▸ **What is required**: Type out the whole listing again exactly, pictures omitted.

▸ **Data extract**:
+--

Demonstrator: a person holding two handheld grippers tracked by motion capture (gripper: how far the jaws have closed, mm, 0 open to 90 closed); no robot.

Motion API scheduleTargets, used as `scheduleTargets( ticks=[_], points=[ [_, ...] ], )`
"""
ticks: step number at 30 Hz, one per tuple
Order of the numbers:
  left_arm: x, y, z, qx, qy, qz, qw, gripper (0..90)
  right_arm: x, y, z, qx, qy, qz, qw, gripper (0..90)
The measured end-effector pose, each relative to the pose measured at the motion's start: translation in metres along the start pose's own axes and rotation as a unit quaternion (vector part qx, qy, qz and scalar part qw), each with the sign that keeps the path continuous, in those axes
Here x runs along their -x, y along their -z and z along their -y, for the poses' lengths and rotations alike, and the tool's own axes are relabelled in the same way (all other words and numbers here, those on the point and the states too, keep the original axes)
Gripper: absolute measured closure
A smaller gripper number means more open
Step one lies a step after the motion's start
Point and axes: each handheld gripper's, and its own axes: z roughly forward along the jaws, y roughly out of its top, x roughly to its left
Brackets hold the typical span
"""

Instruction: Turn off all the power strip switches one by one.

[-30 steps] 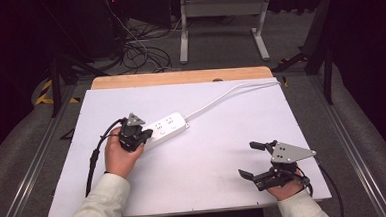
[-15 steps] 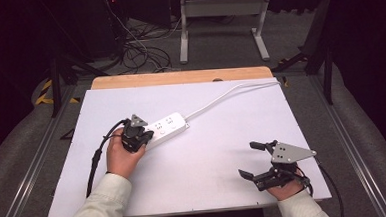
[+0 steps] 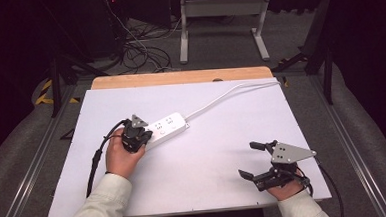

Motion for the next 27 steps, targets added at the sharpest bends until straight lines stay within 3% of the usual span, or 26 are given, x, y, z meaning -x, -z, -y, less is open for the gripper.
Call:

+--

▸ **Output below**:
Demonstrator: a person holding two handheld grippers tracked by motion capture (gripper: how far the jaws have closed, mm, 0 open to 90 closed); no robot.

Motion API scheduleTargets, used as `scheduleTargets( ticks=[_], points=[ [_, ...] ], )`
"""
ticks: step number at 30 Hz, one per tuple
Order of the numbers:
  left_arm: x, y, z, qx, qy, qz, qw, gripper (0..90)
  right_arm: x, y, z, qx, qy, qz, qw, gripper (0..90)
The measured end-effector pose, each relative to the pose measured at the motion's start: translation in metres along the start pose's own axes and rotation as a unit quaternion (vector part qx, qy, qz and scalar part qw), each with the sign that keeps the path continuous, in those axes
Here x runs along their -x, y along their -z and z along their -y, for the poses' lengths and rotations alike, and the tool's own axes are relabelled in the same way (all other words and numbers here, those on the point and the states too, keep the original axes)
Gripper: absolute measured closure
A smaller gripper number means more open
Step one lies a step after the motion's start
Point and axes: each handheld gripper's, and its own axes: z roughly forward along the jaws, y roughly out of its top, x roughly to its left
Brackets hold the typical span
"""

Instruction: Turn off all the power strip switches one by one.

[-30 steps] 
[-15 steps] 
[+0 steps] 

Motion for the next 27 steps, targets added at the sharpest bends until straight lines stay within 3% of the usual span, or 26 are given, x, y, z meaning -x, -z, -y, less is open for the gripper.
Call:

There is nothing more to this exercise.